JVM | Platform | Status |
---|---|---|
OpenJDK (Temurin) Current | Linux | |
OpenJDK (Temurin) LTS | Linux | |
OpenJDK (Temurin) Current | Windows | |
OpenJDK (Temurin) LTS | Windows |
A library that handles the processing of, and extraction of data from, validated
XML. Data is processed from a standard streaming XMLReader
and so doesn't
require holding the entire parsed AST in memory.
- Functional API for composing together handlers for elements.
- Stream-based: Documents do not require an expensive intermediate AST in memory.
- Type-safe: Build data structures during parsing without losing type-safety.

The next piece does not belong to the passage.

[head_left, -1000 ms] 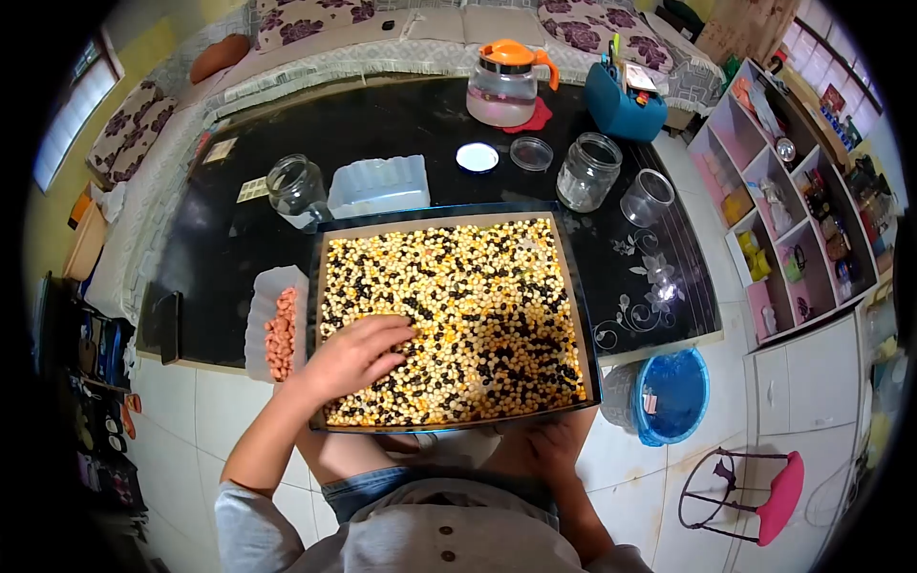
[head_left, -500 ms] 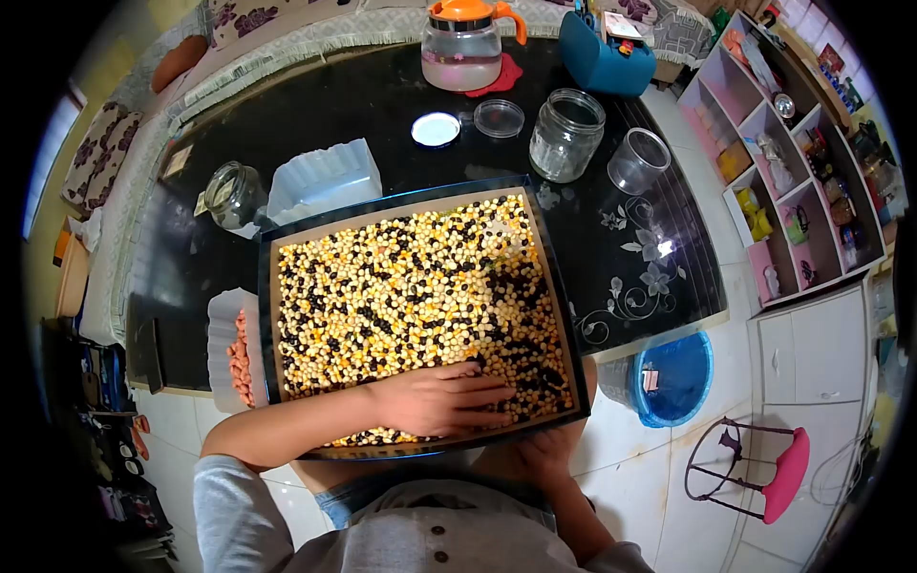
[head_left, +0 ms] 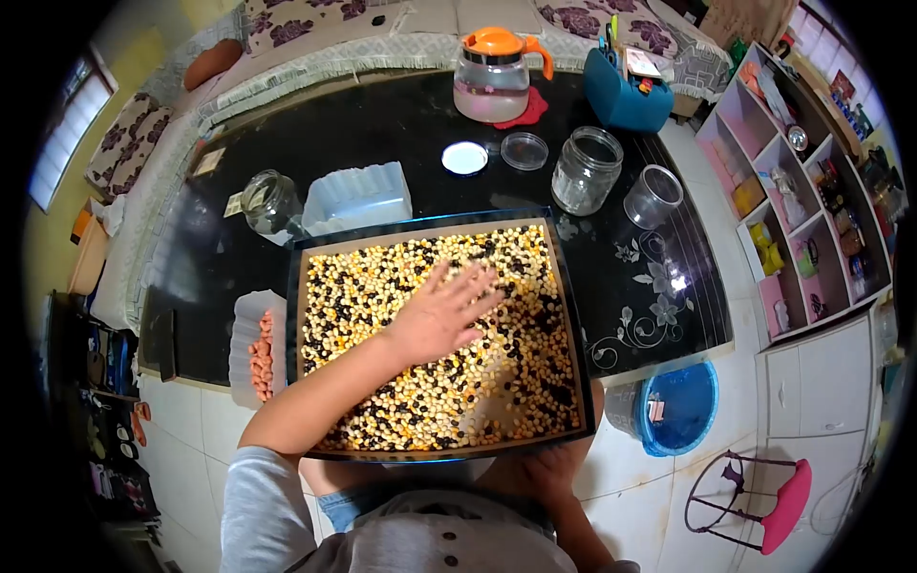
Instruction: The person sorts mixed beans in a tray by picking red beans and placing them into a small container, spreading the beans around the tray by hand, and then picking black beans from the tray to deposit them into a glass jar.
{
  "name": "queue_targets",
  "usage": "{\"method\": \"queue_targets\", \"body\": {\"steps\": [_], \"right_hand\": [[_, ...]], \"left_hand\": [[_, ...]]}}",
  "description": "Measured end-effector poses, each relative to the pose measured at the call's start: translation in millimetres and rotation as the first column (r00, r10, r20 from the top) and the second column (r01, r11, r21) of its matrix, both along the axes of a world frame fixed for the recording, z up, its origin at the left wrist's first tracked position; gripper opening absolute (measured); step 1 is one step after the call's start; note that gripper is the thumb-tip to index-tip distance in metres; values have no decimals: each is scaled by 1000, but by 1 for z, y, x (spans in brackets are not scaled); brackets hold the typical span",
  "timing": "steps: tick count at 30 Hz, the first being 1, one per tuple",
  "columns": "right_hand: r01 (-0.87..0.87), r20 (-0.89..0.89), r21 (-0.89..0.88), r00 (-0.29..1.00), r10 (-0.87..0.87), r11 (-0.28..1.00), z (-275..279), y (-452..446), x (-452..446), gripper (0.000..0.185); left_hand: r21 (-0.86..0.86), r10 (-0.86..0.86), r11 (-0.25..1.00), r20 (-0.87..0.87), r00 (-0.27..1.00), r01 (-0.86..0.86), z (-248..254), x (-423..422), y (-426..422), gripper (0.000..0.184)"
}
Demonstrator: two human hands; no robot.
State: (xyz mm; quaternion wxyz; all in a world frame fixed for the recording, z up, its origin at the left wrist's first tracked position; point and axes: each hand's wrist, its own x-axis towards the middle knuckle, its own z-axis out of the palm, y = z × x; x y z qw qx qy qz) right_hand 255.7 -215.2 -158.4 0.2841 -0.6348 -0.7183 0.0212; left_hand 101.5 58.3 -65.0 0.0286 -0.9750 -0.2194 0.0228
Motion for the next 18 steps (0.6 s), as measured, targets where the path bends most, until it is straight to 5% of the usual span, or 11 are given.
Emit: {"method": "queue_targets", "body": {"steps": [4, 6, 12, 14, 18], "right_hand": [[-14, -18, 67, 1000, 15, 998, -1, 4, -2, 12], [-8, -47, 100, 999, 13, 995, -2, 4, -3, 13], [-21, -81, 72, 996, 27, 997, -2, 2, -1, 13], [-1, -85, 49, 996, 5, 999, -3, 0, -3, 13], [-30, -46, 54, 998, 32, 998, 1, 1, 0, 24]], "left_hand": [[-213, 412, 895, 53, 910, -393, 11, -39, 15, 67], [-411, 525, 801, 132, 841, -435, -4, -59, 21, 65], [-231, 398, 905, 154, 904, -359, -2, -32, 9, 67], [-359, 267, 916, 215, 940, -178, -1, -11, 5, 67], [-287, 189, 950, 225, 956, -120, -17, 19, -4, 66]]}}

- No reflection: No need to worry about reflective serialization-based security issues.
- Integrated with jxe for transparent, hardened, validation-enforcing SAX parsers.
- Written in pure Java 17.
- OSGi ready.
- JPMS ready.
- ISC license.
- High-coverage automated test suite.
Java provides many different ways to process XML. If you are working with XML that has a well-defined schema (as you should be), it is desirable to have a system that allows for efficiently extracting data from the XML without any kind of manual validation.
One approach, included as part of the JDK, is to use the W3C DOM package. This is possibly the worst of all of the options as the API is error-prone and requires reading the entire document into memory, parsing it as an AST, and then creating your application-specific domain objects on top. It also, by default, does not preserve lexical information like line and column numbers, so if your application needs to display an error that relates to a specific element in the XML source document... You can't. There are some rather type-unsafe ways of getting lexical information into the resulting AST, as long as you are willing to write your own implementations of the low-level content handling components.
Another approach is to use XOM. This is better, but still suffers from the same issue of requiring an intermediate AST to hold the parsed document before the application can make use of it, and suffers from the same limitations with regards to lexical information. There are no known methods to get lexical information into XOM ASTs.
Another approach is to use xstream. This, at the time of writing, has issues with the Java module system, and requires a dangerous amount of core reflection to work. This is a fertile ground for serialization-based security vulnerabilities. It also loses lexical information.
Another approach is to use Jakarta XML Binding. This has the advantage of generating a complete set of Java domain objects from an existing XSD schema, and providing code to parse data into those structures. Unfortunately, doing so also requires core reflection, has unclear performance characteristics with regard to requiring an intermediate AST, and loses lexical information.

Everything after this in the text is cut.